On the train, Bob takes her mother’s hand and plays with it, but she pushes him off, nodding towards her daughter. Annie wonders if this means her mother doesn’t like Bob.

They walk through the entrance of Ruby Pier, beneath spires and minarets and a giant arch. Annie gazes at the image of a woman in a high-collared dress holding a parasol—Ruby herself—welcoming guests to her park. After her father left, Annie and her mother came here often, just the two of them. They rode carousel horses and drank slushies and ate corn dogs. It was fun. But lately, boyfriends have been coming, too. Annie wishes it could go back to the way it was.
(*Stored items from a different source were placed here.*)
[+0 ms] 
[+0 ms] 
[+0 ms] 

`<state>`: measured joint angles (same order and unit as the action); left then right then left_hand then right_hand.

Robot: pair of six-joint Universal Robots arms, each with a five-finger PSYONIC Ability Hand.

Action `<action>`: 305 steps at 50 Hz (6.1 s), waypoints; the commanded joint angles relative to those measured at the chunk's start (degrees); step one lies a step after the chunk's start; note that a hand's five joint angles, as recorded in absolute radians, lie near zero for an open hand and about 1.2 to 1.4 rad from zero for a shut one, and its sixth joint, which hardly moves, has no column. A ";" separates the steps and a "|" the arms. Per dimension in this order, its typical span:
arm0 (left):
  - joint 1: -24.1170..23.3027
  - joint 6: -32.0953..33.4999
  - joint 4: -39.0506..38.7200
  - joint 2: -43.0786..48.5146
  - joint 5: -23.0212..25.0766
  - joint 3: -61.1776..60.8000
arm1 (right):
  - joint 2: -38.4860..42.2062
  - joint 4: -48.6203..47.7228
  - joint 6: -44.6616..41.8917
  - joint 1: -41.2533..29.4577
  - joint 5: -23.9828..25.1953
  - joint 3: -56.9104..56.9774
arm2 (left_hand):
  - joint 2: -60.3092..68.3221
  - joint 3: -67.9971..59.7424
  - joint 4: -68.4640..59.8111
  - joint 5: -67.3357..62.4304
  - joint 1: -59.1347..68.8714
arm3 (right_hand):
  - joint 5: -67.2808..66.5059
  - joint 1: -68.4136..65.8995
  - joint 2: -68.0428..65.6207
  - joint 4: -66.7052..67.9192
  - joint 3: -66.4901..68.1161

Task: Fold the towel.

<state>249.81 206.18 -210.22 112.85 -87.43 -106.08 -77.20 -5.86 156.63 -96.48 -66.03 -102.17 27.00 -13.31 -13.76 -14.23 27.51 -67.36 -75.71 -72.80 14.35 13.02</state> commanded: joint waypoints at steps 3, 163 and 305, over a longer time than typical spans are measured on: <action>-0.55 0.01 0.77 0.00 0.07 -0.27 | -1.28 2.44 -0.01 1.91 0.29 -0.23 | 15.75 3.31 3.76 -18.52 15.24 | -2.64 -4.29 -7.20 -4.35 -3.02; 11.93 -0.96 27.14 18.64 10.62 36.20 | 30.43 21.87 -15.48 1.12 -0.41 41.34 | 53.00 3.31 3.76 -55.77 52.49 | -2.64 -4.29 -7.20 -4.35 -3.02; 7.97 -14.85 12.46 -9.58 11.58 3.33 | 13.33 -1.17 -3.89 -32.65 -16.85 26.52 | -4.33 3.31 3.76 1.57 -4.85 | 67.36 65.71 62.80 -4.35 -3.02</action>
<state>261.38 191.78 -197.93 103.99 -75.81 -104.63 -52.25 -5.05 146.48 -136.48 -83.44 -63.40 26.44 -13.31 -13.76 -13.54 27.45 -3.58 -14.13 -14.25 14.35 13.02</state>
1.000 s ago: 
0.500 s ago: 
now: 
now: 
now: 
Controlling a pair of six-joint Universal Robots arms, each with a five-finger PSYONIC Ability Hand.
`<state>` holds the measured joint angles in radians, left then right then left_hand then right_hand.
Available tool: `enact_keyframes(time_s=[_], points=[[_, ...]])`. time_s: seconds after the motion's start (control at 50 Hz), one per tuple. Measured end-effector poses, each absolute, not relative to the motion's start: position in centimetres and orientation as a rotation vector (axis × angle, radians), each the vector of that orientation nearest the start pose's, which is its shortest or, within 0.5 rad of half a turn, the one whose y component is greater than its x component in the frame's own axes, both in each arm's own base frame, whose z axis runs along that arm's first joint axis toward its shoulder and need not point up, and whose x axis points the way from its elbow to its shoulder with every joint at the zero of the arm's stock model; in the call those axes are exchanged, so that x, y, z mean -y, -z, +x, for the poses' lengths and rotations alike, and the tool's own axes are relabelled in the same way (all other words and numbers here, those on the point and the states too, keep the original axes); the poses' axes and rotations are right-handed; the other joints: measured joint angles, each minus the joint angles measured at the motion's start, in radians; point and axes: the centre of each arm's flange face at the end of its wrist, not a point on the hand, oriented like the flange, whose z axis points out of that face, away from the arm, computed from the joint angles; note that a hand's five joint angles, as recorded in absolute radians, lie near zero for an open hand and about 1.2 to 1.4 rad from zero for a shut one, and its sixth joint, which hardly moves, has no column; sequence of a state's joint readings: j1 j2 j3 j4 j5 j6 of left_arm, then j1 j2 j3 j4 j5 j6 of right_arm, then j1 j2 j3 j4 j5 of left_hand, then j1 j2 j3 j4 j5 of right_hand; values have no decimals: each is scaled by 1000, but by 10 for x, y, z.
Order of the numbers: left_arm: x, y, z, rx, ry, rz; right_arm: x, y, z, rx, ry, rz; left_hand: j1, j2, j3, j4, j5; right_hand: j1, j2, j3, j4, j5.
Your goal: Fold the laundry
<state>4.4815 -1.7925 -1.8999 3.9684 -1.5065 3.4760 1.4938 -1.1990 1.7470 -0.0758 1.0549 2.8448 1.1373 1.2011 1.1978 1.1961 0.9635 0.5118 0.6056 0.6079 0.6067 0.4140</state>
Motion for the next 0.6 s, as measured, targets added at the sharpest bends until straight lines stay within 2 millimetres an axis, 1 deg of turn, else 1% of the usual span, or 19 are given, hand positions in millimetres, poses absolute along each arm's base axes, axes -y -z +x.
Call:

Her mother buys twenty tickets and warns Annie to stay away from grown-up rides like the roller coasters or Freddy’s Free Fall. Annie nods. She knows the routine. She knows the snack bar. She knows the bumper cars. She knows her mother will go away with Bob and only come back at four o’clock, asking, “Did you have fun, Annie?” But she won’t really care if Annie had fun.

By midafternoon the sun is hot, and Annie sits under a table umbrella. She is bored. The old man who fixes the rides walks past, the one with the patch on his uniform that saysEDDIEandMAINTENANCE. He sits down across the way, looking around as if studying the rides.